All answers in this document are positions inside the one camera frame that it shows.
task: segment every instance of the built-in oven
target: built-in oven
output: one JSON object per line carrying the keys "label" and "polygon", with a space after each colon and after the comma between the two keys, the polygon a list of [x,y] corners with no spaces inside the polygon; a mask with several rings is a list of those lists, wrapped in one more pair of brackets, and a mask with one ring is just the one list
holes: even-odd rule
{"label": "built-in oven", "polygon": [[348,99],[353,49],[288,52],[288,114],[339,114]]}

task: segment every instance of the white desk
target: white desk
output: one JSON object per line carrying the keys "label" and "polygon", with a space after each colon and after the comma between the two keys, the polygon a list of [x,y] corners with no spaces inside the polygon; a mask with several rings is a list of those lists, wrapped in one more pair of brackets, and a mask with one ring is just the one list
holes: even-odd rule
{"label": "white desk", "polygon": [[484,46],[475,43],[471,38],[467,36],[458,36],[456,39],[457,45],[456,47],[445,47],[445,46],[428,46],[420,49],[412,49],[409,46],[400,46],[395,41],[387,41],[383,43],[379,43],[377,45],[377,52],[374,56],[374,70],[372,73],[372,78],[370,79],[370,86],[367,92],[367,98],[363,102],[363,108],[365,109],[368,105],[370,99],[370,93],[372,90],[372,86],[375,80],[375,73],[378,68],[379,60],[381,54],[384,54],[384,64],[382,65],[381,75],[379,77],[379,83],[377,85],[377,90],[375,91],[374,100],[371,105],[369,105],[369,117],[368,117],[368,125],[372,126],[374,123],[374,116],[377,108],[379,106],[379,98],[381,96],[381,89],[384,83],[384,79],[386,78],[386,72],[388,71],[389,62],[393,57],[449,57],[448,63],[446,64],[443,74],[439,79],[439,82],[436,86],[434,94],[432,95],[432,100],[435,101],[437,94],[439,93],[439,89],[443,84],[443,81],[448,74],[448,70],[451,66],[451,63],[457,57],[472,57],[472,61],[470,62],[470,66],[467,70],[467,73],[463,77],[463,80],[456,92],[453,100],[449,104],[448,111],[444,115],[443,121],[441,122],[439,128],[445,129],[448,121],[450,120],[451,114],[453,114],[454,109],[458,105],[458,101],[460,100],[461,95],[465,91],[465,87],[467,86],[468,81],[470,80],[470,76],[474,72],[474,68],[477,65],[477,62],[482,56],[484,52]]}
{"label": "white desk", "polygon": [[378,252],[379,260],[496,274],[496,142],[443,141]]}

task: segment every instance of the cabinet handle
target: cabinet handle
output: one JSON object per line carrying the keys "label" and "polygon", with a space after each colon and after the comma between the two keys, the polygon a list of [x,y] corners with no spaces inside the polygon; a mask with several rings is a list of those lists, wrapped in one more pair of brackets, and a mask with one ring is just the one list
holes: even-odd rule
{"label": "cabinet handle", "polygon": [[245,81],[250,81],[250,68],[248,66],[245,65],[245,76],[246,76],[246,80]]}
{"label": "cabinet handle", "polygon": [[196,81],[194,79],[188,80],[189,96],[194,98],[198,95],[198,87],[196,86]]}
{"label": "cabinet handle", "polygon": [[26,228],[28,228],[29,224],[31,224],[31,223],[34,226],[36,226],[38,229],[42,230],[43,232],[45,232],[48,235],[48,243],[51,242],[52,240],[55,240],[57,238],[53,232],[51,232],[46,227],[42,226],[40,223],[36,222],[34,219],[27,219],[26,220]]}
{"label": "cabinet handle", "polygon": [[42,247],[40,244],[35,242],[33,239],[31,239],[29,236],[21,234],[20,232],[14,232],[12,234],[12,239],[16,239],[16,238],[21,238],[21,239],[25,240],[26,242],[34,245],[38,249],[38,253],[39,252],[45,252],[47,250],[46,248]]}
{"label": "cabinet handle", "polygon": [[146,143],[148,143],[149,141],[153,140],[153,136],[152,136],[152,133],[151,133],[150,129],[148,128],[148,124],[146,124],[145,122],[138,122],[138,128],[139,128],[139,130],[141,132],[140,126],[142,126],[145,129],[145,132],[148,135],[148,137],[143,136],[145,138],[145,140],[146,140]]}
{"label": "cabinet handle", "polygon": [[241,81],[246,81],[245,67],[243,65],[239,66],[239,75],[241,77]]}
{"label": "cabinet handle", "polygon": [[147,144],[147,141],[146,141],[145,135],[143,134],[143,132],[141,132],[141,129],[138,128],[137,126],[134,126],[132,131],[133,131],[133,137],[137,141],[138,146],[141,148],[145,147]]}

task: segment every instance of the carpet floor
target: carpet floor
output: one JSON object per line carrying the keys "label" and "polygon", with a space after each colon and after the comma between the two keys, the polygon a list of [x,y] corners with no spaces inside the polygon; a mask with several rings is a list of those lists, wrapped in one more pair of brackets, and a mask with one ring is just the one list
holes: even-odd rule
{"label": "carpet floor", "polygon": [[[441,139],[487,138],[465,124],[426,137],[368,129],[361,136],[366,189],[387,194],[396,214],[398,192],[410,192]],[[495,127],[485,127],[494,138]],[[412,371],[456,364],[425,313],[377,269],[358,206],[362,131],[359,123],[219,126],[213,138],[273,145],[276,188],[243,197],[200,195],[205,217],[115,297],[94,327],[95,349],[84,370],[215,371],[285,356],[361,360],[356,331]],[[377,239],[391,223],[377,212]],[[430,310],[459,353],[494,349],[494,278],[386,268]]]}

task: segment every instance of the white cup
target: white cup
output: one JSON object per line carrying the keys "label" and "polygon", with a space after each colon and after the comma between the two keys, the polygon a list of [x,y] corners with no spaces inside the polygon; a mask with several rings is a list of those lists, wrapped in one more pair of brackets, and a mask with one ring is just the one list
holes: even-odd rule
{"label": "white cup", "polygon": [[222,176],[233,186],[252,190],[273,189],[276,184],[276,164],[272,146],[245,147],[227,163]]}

**What you should do**.
Each record shown above must be reproduced exactly.

**Result**.
All answers in this document are positions inside the one camera frame that it shows.
task: segment every instance of the built-in oven
target: built-in oven
output: one JSON object per line carrying the keys "label" and "polygon", with a space after each colon and after the comma between the two keys, the polygon a list of [x,y] corners with no spaces inside the polygon; a mask with several rings is a list of those lists, wrapped in one more pair of brackets, and a mask with one ring is just the one list
holes: even-odd rule
{"label": "built-in oven", "polygon": [[348,99],[353,49],[288,52],[288,114],[339,114]]}

task: segment every instance of the white desk
target: white desk
output: one JSON object per line carrying the keys "label" and "polygon", with a space after each colon and after the comma between the two keys, the polygon a list of [x,y] corners with no spaces inside the polygon; a mask with several rings is a list of those lists, wrapped in one more pair of brackets, and a mask with one ring is just the one list
holes: even-odd rule
{"label": "white desk", "polygon": [[484,46],[475,43],[471,38],[467,36],[458,36],[456,39],[457,45],[456,47],[445,47],[445,46],[428,46],[420,49],[412,49],[409,46],[400,46],[395,41],[387,41],[383,43],[379,43],[377,45],[377,52],[374,56],[374,70],[372,73],[372,78],[370,79],[370,86],[367,92],[367,98],[363,102],[363,108],[365,109],[368,105],[370,99],[370,93],[372,90],[372,86],[375,80],[375,73],[378,68],[379,60],[381,54],[384,54],[384,64],[382,65],[381,75],[379,77],[379,83],[377,85],[377,90],[375,91],[374,100],[371,105],[369,105],[369,117],[368,117],[368,125],[372,126],[374,123],[374,116],[377,108],[379,106],[379,98],[381,96],[381,89],[384,83],[384,79],[386,78],[386,72],[388,71],[389,62],[393,57],[449,57],[448,63],[446,64],[443,74],[439,79],[439,82],[436,86],[434,94],[432,95],[432,100],[435,101],[437,94],[439,93],[439,89],[443,84],[443,81],[448,74],[448,70],[451,66],[451,63],[457,57],[472,57],[472,61],[470,62],[470,66],[467,70],[467,73],[463,77],[463,80],[456,92],[453,100],[449,104],[448,111],[444,115],[443,121],[441,122],[439,128],[445,129],[448,121],[450,120],[451,114],[453,114],[454,109],[458,105],[458,101],[460,100],[461,95],[465,91],[465,87],[467,86],[468,81],[470,80],[470,76],[474,72],[474,68],[477,65],[477,62],[482,56],[484,52]]}
{"label": "white desk", "polygon": [[378,252],[379,260],[496,274],[496,142],[443,141]]}

task: segment every instance of the cabinet handle
target: cabinet handle
output: one JSON object per line carrying the keys "label" and "polygon", with a space after each colon and after the comma between the two keys, the polygon a list of [x,y] corners with no spaces inside the polygon; a mask with several rings is a list of those lists, wrapped in one more pair of brackets, and a mask with one ring is just the one list
holes: even-odd rule
{"label": "cabinet handle", "polygon": [[245,81],[250,81],[250,68],[248,66],[245,65],[245,76],[246,76],[246,80]]}
{"label": "cabinet handle", "polygon": [[196,81],[194,79],[188,80],[189,96],[194,98],[198,95],[198,87],[196,86]]}
{"label": "cabinet handle", "polygon": [[26,228],[28,228],[29,224],[31,224],[31,223],[34,226],[36,226],[38,229],[42,230],[43,232],[45,232],[48,235],[48,243],[51,242],[52,240],[55,240],[57,238],[53,232],[51,232],[46,227],[42,226],[40,223],[36,222],[34,219],[27,219],[26,220]]}
{"label": "cabinet handle", "polygon": [[42,247],[40,244],[35,242],[33,239],[31,239],[29,236],[21,234],[20,232],[14,232],[12,234],[12,239],[16,239],[16,238],[21,238],[21,239],[25,240],[26,242],[34,245],[38,249],[38,253],[39,252],[45,252],[47,250],[46,248]]}
{"label": "cabinet handle", "polygon": [[146,143],[148,143],[149,141],[153,140],[153,136],[152,136],[152,133],[151,133],[150,129],[148,128],[148,124],[146,124],[145,122],[138,122],[138,128],[139,128],[139,130],[141,132],[140,126],[142,126],[145,129],[145,132],[148,135],[148,137],[143,136],[145,138],[145,140],[146,140]]}
{"label": "cabinet handle", "polygon": [[241,81],[246,81],[245,67],[243,65],[239,66],[239,75],[241,77]]}
{"label": "cabinet handle", "polygon": [[147,144],[147,141],[146,141],[145,135],[143,134],[143,132],[141,132],[141,129],[138,128],[137,126],[134,126],[132,131],[133,131],[133,137],[137,141],[138,146],[141,148],[145,147]]}

task: segment every instance of the carpet floor
target: carpet floor
output: one JSON object per line carrying the keys "label" and "polygon", with a space after each colon and after the comma between the two keys, the polygon a list of [x,y] corners with no spaces inside the polygon; a mask with several rings is a list of those lists, wrapped in one more pair of brackets, and a mask with one ring is just the one list
holes: even-odd rule
{"label": "carpet floor", "polygon": [[[441,139],[487,138],[465,124],[426,137],[368,129],[361,136],[366,189],[387,194],[396,214],[398,192],[410,192]],[[495,127],[485,127],[494,138]],[[412,371],[456,364],[425,313],[377,269],[358,206],[362,131],[359,123],[219,126],[213,138],[273,145],[276,188],[243,197],[200,195],[205,217],[115,297],[94,327],[95,349],[84,370],[215,371],[285,356],[361,360],[356,331]],[[377,239],[391,223],[377,212]],[[430,310],[459,353],[494,349],[494,278],[386,268]]]}

task: segment every instance of the white cup
target: white cup
output: one JSON object per line carrying the keys "label" and "polygon", with a space after each colon and after the comma between the two keys, the polygon a list of [x,y] corners with no spaces inside the polygon; a mask with several rings is a list of those lists, wrapped in one more pair of brackets, and a mask with one ring is just the one list
holes: even-odd rule
{"label": "white cup", "polygon": [[222,176],[233,186],[252,190],[273,189],[276,184],[276,164],[272,146],[245,147],[227,163]]}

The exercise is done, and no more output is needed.